The ethnic minority minister is well known for his dismissive attitude towards gays and lesbians, once claiming that if it was true that gays and lesbians existed in Montenegro, “then it is not good for Montenegro”.

He also expressed satisfaction that his own ethnic Albanian community in Montenegro was apparently a gay-free zone.

"This time I decided to go alone in the name of the LGBT community, because all the others frightened of the cameras," Cimbaljevic told the Podgorica daily newspaper, Vijesti, referring to his direct action.

Dinosa was reportedly in his office while Cimbaljevic was putting up his posters.

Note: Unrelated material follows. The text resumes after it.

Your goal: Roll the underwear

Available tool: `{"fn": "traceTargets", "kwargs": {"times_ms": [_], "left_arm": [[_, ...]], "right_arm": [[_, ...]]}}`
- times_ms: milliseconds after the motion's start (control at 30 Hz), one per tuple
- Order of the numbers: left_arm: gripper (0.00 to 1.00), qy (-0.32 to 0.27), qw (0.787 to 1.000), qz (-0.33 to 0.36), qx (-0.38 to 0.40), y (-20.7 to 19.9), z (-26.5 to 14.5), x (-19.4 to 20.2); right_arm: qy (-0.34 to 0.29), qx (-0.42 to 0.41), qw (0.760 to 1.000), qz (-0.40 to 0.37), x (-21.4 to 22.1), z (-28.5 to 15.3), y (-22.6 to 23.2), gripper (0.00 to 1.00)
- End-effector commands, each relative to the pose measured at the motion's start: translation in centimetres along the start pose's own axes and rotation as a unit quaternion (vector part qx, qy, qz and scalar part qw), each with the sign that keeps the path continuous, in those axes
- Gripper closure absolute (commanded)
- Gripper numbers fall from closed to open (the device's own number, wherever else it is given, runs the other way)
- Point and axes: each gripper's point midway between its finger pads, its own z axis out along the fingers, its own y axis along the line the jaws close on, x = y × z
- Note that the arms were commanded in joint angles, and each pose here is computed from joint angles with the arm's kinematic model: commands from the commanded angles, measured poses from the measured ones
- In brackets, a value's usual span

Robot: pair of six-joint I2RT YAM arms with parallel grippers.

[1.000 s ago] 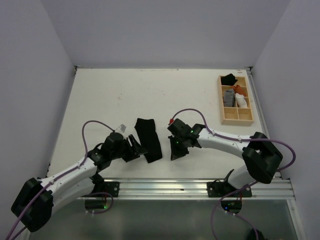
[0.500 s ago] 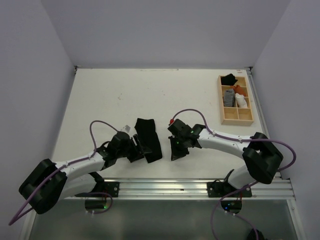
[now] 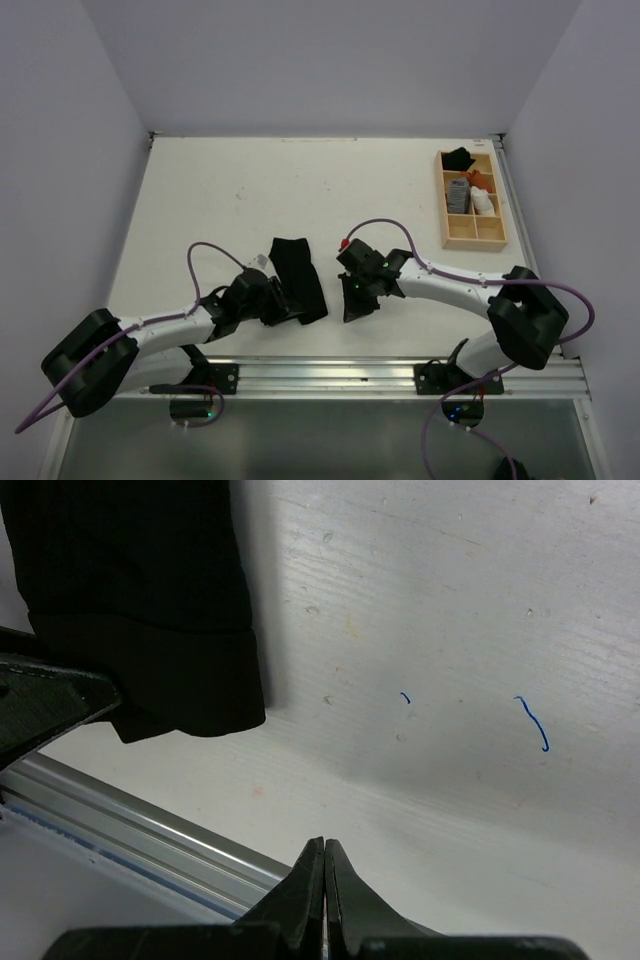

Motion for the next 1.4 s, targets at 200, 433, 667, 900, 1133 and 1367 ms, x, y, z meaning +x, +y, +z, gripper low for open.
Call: {"fn": "traceTargets", "kwargs": {"times_ms": [200,433,667,900,1133,1367], "left_arm": [[0.98,-0.031,0.999,0.038,0.014,-1.9,0.1,-1.6],[1.0,0.011,0.996,0.088,-0.023,-2.3,-1.5,-1.5],[1.0,0.079,0.996,-0.012,0.03,-1.0,-3.5,-1.0],[1.0,0.123,0.99,-0.05,0.038,-2.3,-4.1,-0.4],[1.0,0.126,0.988,-0.068,0.053,-4.2,-4.6,-1.3],[1.0,0.132,0.988,-0.068,0.047,-4.3,-4.6,-1.7]], "right_arm": [[-0.035,0.004,0.998,-0.043,-2.2,-1.7,0.8,0.96],[-0.078,-0.025,0.973,-0.215,-3.9,-1.8,4.1,0.61],[-0.221,-0.076,0.921,-0.311,-5.9,-3.2,7.3,0.5],[-0.276,-0.072,0.839,-0.464,-5.5,-3.1,7.6,0.36],[-0.298,-0.038,0.775,-0.557,-4.1,-2.4,8.2,0.36],[-0.316,-0.013,0.718,-0.62,-2.5,-2.4,9.6,0.34]]}}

Montenegro's first Gay Pride parade, organized by Cimbaljevic's NGO, was supposed to take place on May 31. It was canceled following two attacks directed at gay people in Podgorica ahead of the parade.

Source: Tanjug

Tuesday, June 14, 2011

"Montenegrins Don't Want Albanians Living Next Door," poll shows

More than half of respondents in a recent poll in Montenegro say they don't want drug addicts, homosexuals, or people with AIDS living in their neighbourhood.

The poll, carried out by the Centre for Democracy and Human Rights, CEDEM, showed that 76 per cent of respondents don't want neighbours who are drug addicts, 57 per cent don't want neighbours who are homosexuals, and one-fifth of interviewees said they don't want ethnic Albanian living next door.

The public opinion survey, which was conducted in cooperation with the Ministry of Minorities, found that Montenegrins believe that the Roma are the most discriminated against group in the country, followed by women. Fifty-six per cent of respondents believe that these groups face discrimination mainly in employment, and are least discriminated against in court proceedings.

Respondents said that Roma have the most difficulty finding employment, followed by people with disabilities, the elderly, homosexuals, minorities, and finally, women.

Montenegrins believe that Roma and people with disabilities are most discriminated against in terms of health care and access to education, the study found.

Sixty-three per cent of respondents said that NGOs were considered to be the bodies that worked the hardest to protect people from discrimination, followed by the media, the government and political parties.

Institutions, meanwhile, work primarily to protect against discrimination against women, fifty-eight per cent of respondents said, followed by homosexuals, forty-eight per cent said.

Montenegro is seen as especially unfriendly towards gays and lesbians, and a planned pride parade was recently cancelled after attacks on homosexuals in the weeks before the event. While Prime Minister Igor Luksic had pledged his support for the parade, saying that Montenegro had to show it was a society that was ready to accept differences, the country's minister for minority and human rights had not welcomed the idea of a parade.

Minister Ferhat Dinosa was infamously quoted as saying that if it is true that there are gays in the country, “then it is not good for Montenegro”.

Assistant Montenegrin Minister for Minorities, Sabah Delic, said that the data gathered in the CEDEM poll will be used in reviewing and improving the government's policies toward minorities and marginalized groups.